Nitrogen-Doped Multiwall Carbon Nanotubes for Lithium Storage with Extremely High Capacity

Abstract

The increasing demands on high performance energy storage systems have raised a new class of devices, so-called lithium ion capacitors (LICs). As its name says, LIC is an intermediate system between lithium ion batteries and supercapacitors, designed for taking advantages of both types of energy storage systems. Herein, as a quest to improve the Li storage capability compared to that of other existing carbon nanomaterials, we have developed extrinsically defective multiwall carbon nanotubes by nitrogen-doping. Nitrogen-doped carbon nanotubes contain wall defects through which lithium ions can diffuse so as to occupy a large portion of the interwall space as storage regions.

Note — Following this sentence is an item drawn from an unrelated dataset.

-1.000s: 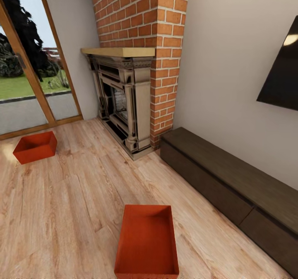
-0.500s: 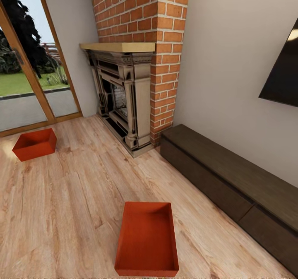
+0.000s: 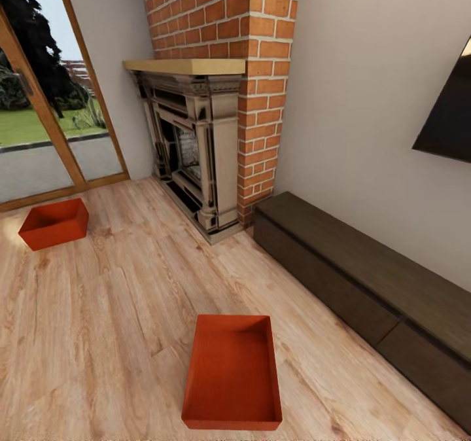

Furthermore, when integrated with 3 nm nickel oxide nanoparticles for a further capacity boost, nitrogen doping enables unprecedented cell performance by engaging anomalous electrochemical phenomena such as nanoparticles division into even smaller ones, their agglomeration-free diffusion between nitrogen-doped sites as well as capacity rise with cycles. The final cells exhibit a capacity as high as 3500 mAh/g, a cycle life of greater than 10 000 times, and a discharge rate capability of 1.5 min while retaining a capacity of 350 mAh/g.